Tian T, Zhang HX, He CP, Fan S, Zhu YL, Qi C, et al. Floor functionalized exosomes as focused drug supply automobiles for cerebral ischemia remedy. Biomaterials. 2018;150:137–49.
Huang X, Wu W, Jing D, Yang L, Guo H, Wang L, et al. Engineered exosome as focused lncRNA MEG3 supply automobiles for osteosarcoma remedy. J Management Launch. 2022;343:107–17.
Gajula SNR, Nathani TN, Patil RM, Talari S, Sonti R. Aldehyde oxidase mediated drug metabolism: an underpredicted impediment in drug discovery and improvement. Drug Metab Rev. 2022;54:427–48.
Reinke H, Asher G. Circadian clock management of liver metabolic capabilities. Gastroenterology. 2016;150:574–80.
Teng W, Zhao L, Yang S, Zhang C, Liu M, Luo J, et al. The hepatic-targeted, resveratrol loaded nanoparticles for reduction of excessive fats diet-induced nonalcoholic fatty liver illness. J Management Launch. 2019;307:139–49.
Tong Y, Yu X, Huang Y, Zhang Z, Mi L, Bao Z. Hepatic-targeted nano-enzyme with resveratrol loading for exact reduction of nonalcoholic steatohepatitis. ChemMedChem. 2023;18: e202200468.
Hossen MN, Kajimoto Ok, Akita H, Hyodo M, Ishitsuka T, Harashima H. Ligand-based focused supply of a peptide modified nanocarrier to endothelial cells in adipose tissue. J Management Launch. 2010;147:261–8.
Xue Y, Xu X, Zhang XQ, Farokhzad OC, Langer R. Stopping diet-induced weight problems in mice by adipose tissue transformation and angiogenesis utilizing focused nanoparticles. Proc Natl Acad Sci U S A. 2016;113:5552–7.
Zhuang M, Du D, Pu L, Track H, Deng M, Lengthy Q, et al. SPION-decorated exosome delivered BAY55-9837 concentrating on the pancreas via magnetism to enhance the blood GLC response. Small. 2019;15: e1903135.

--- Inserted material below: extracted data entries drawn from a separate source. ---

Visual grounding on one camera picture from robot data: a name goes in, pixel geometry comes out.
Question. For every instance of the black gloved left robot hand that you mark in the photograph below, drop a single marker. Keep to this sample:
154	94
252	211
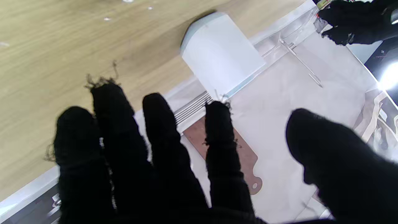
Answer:
360	21

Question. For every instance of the white toothbrush holder cup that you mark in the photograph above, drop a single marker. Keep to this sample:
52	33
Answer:
220	56

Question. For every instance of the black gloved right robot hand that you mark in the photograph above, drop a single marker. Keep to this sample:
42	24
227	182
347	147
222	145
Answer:
124	174

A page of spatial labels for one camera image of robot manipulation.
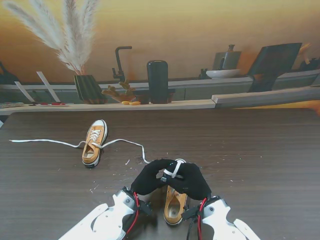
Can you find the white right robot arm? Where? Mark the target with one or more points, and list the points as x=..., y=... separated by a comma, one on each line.
x=220, y=217

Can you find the black cylindrical canister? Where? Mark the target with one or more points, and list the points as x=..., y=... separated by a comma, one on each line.
x=157, y=80

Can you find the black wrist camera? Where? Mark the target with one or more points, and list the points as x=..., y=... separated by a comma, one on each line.
x=190, y=213
x=145, y=207

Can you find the black kitchen faucet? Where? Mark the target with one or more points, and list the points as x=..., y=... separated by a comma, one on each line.
x=118, y=62

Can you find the light wooden shelf plank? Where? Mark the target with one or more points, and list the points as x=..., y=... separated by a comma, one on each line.
x=150, y=106

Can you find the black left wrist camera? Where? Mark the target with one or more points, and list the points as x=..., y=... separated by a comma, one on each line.
x=145, y=207

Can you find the short white slanted slat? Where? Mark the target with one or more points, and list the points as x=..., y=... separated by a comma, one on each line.
x=23, y=91

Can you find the grey metal kettle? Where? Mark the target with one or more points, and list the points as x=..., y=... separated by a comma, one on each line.
x=228, y=60

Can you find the dark ribbed vase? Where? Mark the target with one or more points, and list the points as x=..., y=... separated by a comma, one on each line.
x=87, y=90

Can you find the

Li S, Shang L, Xu B, Wang S, Gu Ok, Wu Q, et al. A nanozyme with photo-enhanced twin enzyme-like actions for deep pancreatic most cancers remedy. Angew Chem Int Ed Engl. 2019;58:12624–31.
Lankelma J, Nie Z, Carrilho E, Whitesides GM. Paper-based analytical system for electrochemical flow-injection evaluation of glucose in urine. Anal Chem. 2012;84:4147–52.
Tierney S, Falch BM, Hjelme DR, Stokke BT. Willpower of glucose ranges utilizing a functionalized hydrogel-optical fiber biosensor: towards steady monitoring of blood glucose in vivo. Anal Chem. 2009;81:3630–6.
Sackmann EK, Fulton AL, Beebe DJ. The current and future position of microfluidics in biomedical analysis. Nature. 2014;507:181–9.
Cheng H, Zhang L, He J, Guo W, Zhou Z, Zhang X, et al. Built-in nanozymes with nanoscale proximity for in vivo neurochemical monitoring in residing brains. Anal Chem. 2016;88:5489–97.
Wang Q, Zhang X, Huang L, Zhang Z, Dong S. GOx@ZIF-8(NiPd) nanoflower: a synthetic enzyme system for tandem catalysis. Angew Chem Int Ed Engl. 2017;56:16082–5.
Piao Y, Han DJ, Azad MR, Park M, Search engine optimisation TS. Enzyme included microfluidic system for in-situ glucose detection in water-in-air microdroplets. Biosens Bioelectron. 2015;65:220–5.
Nguyen QH, Lee DH, Nguyen PT, Le PG, Kim MI. Foldable paper microfluidic system primarily based on single iron site-containing hydrogel nanozyme for environment friendly glucose biosensing. Chem Eng J. 2023. https://doi.org/10.1016/j.cej.2022.140541.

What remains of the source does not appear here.